Miracles are like candles lit up until the sun rises, and then blown out. Therefore, I am amused when I hear sects and churches talk about having evidence of Divine authority because they have miracles. Miracles in our time are like candles in the street at midday. We do not want miracles. They are to teach men how to find out truths themselves; and after they have learned this, they no more need them than a well man needs a staff, or a grown-up child needs a walking-stool.
Temptations are enemies outside the castle seeking entrance. If there be no false retainer within who holds treacherous parley, there can scarcely be even an offer.
No man knows what he will do till the right temptation comes.
There is no right more universal and more sacred, because lying so near the root of existence, than the right of men to their own labor.
The newspaper is a greater treasure to the people than uncounted millions of gold.
If Christ is not divine, every impulse of the Christian world falls to a lower octave, and light and love and hope decline.
When leisure is a selfish luxury, its very activity, when it stirs, is apt to be only a kind of indolence taking exercise, that it may the better digest its selfishness.
The first merit of pictures is the effect which they can produce upon the mind; — and the first step of a sensible man should be to receive involuntary effects from them. Pleasure and inspiration first, analysis afterward.
A library is but the soul's burial ground; it is the land of shadows. Yet one is impressed with the thought, the labor, and the struggle, represented in this vast catacomb of books. Who could dream, by the placid waters that issue from the level mouths of brooks into the lake, all the plunges, the whirls, the divisions, and foaming rushes that had brought them down to the tranquil exit? And who can guess through what channels of disturbance, and experiences of sorrow, the heart passed that has emptied into this Dead Sea of books?
Religion would save a man; Christ would make him worth saving.
A coat that is not used, the moths eat; and a Christian who is hung up so that he shall not be tempted-the moths eat him; and they have poor food at that.
The mischiefs of anarchy have been equaled by the mischiefs of government.

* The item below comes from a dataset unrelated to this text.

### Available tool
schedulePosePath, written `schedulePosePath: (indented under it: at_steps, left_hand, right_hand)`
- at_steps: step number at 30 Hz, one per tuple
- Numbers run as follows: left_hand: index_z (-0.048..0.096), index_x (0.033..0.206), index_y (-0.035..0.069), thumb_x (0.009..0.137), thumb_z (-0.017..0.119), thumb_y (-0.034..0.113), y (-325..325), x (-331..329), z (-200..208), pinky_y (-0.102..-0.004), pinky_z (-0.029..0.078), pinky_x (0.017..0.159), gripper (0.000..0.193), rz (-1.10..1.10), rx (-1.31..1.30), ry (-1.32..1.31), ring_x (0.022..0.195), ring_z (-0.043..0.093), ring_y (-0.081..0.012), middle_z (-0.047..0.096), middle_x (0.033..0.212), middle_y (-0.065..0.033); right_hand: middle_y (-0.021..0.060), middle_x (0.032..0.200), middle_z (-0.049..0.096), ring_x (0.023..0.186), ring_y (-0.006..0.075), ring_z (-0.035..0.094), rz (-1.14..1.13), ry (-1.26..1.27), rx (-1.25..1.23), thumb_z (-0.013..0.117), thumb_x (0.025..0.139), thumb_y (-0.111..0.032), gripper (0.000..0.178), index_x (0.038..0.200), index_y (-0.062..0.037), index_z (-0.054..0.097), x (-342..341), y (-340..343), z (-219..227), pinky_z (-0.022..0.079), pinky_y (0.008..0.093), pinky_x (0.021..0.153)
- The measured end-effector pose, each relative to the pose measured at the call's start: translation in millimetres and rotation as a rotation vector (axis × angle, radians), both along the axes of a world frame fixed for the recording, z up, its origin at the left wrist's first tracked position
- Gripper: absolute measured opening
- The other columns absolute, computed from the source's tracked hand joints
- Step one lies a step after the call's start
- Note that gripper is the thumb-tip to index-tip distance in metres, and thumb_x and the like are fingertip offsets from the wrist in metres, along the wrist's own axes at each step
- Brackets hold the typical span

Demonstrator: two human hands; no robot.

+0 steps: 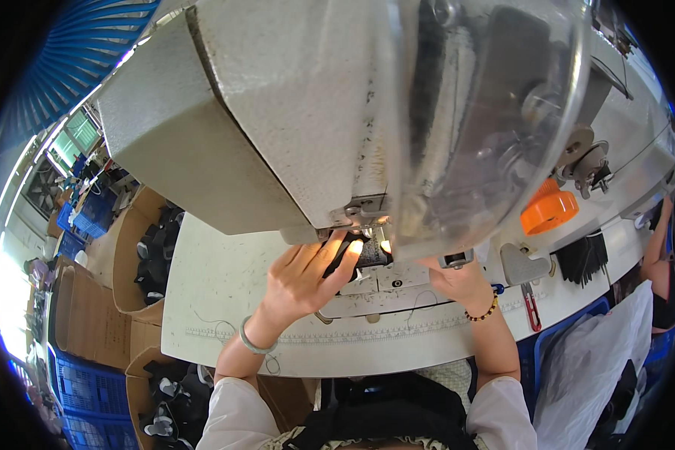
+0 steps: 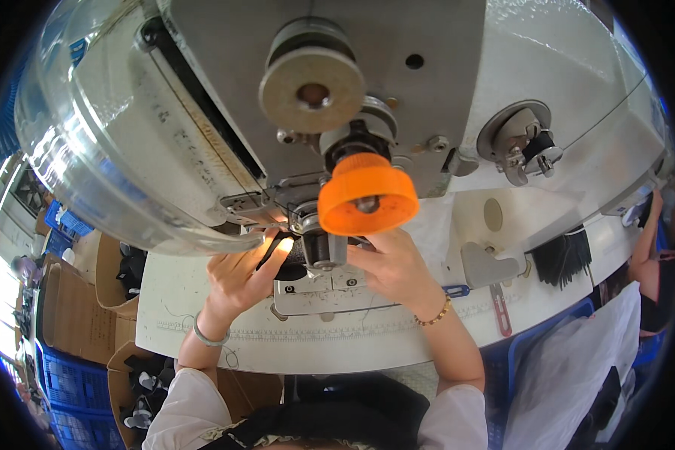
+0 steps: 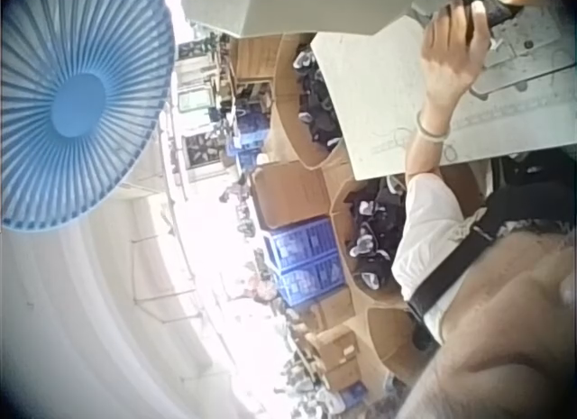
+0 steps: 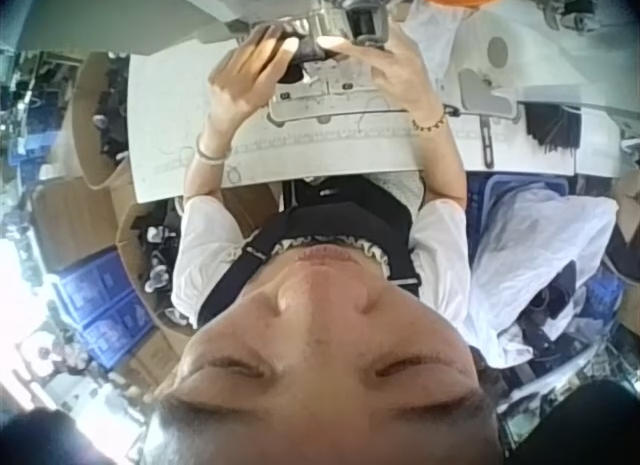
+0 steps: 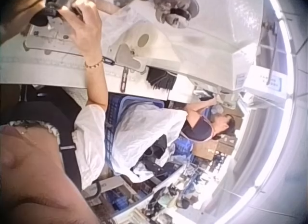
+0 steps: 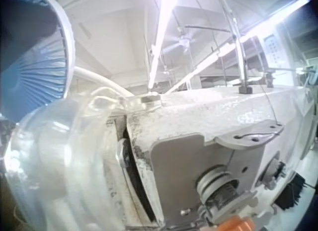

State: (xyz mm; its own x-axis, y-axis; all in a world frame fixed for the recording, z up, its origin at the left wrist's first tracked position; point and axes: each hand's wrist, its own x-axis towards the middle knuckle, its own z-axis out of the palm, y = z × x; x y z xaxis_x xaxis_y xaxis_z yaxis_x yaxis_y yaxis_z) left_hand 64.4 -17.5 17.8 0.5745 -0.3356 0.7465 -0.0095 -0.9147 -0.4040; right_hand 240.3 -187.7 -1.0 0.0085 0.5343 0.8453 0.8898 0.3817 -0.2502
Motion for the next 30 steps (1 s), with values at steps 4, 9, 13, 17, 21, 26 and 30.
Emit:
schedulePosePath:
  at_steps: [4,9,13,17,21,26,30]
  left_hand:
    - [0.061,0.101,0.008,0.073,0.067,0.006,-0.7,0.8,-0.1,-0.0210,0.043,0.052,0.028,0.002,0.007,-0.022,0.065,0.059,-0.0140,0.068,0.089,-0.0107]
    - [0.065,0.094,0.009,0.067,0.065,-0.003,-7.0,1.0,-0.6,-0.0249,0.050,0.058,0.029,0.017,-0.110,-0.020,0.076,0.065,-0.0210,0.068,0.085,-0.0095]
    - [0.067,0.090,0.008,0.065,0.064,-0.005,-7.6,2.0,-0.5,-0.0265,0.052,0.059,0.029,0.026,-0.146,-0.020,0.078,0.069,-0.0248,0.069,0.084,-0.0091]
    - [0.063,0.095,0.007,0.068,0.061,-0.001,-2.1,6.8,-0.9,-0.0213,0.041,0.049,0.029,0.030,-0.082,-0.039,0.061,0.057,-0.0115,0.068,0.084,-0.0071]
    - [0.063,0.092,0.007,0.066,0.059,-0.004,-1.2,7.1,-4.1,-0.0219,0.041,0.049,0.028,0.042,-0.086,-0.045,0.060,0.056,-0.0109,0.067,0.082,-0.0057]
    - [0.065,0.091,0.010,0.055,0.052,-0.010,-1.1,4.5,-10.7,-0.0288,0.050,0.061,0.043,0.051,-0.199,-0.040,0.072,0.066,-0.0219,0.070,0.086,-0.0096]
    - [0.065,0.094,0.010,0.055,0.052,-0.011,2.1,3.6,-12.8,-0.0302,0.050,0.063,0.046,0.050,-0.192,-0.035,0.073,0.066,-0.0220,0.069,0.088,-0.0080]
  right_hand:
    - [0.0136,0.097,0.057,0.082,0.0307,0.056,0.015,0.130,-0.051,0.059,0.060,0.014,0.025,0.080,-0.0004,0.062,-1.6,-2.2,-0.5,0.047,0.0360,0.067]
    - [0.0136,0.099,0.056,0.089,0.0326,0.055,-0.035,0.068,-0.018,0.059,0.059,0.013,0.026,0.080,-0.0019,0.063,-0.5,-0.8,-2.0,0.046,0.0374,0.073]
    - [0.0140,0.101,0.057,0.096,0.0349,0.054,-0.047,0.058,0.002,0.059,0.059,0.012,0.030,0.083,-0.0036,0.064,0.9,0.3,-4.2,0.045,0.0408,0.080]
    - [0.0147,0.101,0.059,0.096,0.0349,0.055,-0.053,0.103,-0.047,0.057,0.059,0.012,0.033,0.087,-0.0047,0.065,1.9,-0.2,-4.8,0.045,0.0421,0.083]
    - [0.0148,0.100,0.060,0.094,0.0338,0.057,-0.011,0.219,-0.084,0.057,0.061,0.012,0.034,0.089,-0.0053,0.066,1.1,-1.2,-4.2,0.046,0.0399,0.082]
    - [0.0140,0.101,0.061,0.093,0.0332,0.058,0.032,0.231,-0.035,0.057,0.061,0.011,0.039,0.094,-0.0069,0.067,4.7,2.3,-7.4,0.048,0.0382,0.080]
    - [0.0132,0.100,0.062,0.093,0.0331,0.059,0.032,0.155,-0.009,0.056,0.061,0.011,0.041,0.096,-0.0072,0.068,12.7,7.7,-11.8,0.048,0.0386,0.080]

As the imagination is set to look into the invisible and immaterial, it seems to attract something of their vitality; and though it can give nothing to the body to redeem it from years, it can give to the soul that freshness of youth in old age which is even more beautiful than youth in the young.
It is part and parcel of every man's life to develop beauty in himself. All perfect things have in them an element of beauty.
Heaven answers with us the same purpose that the tuning-fork does with musicians. Our affections, the whole orchestra of them, are apt to get below the concert-pitch; and we take heaven to tune our hearts by.
Amid the discords of this life, it is blessed to think of heaven, where God draws after him an everlasting train of music; for all thoughts are harmonious and all feelings vocal, and so there is round about his feet eternal melody.
Yea, though the breath of disappointment should chill the sanguine heart, Speedily gloweth it again, warmed by the live embers of hope.
All our other faculties seem to have the brown touch of earth upon them, but the imagination carries the very livery of heaven, and is God's self in the soul.
That which men suppose the imagination to be, and to do, is often frivolous enough and mischievous enough; but that which God meant it to be in the mental economy is not merely noble, but supereminent. It is the distinguishing element in all refinement. It is the secret and marrow of civilization. It is the very eye of faith. The soul without imagination is what an observatory would be without a telescope.
Life is full of amusement to an amusing man.
Public sentiment is to public officers what water is to the wheel of the mill.
The slave labors, but with no cheer - it is not the road to respectability, it will honor him with no citizens' trust, it brings no bread to his family, no grain to his garner, no leisure in after-days, no books or papers to his children. It opens no school-house door, builds no church, rears for him no factory, lays no keel, fills no bank, earns no acres. With sweat and toil and ignorance he consumes his life, to pour the earnings into channels from which he does no drink, into hands that never honor him. But perpetually rob and often torment.
The last person one wants to be is themselves. Sadly, that is the best person to be.
A lie is a very short wick in a very small lamp. The oil of reputation is very soon sucked up and gone. And just as soon as a man is known to lie, he is like a two-foot pump in a hundred-foot well. He cannot touch bottom at all.
A lie always needs a truth for a handle to it. The worst lies are those whose blade is false, but whose handle is true.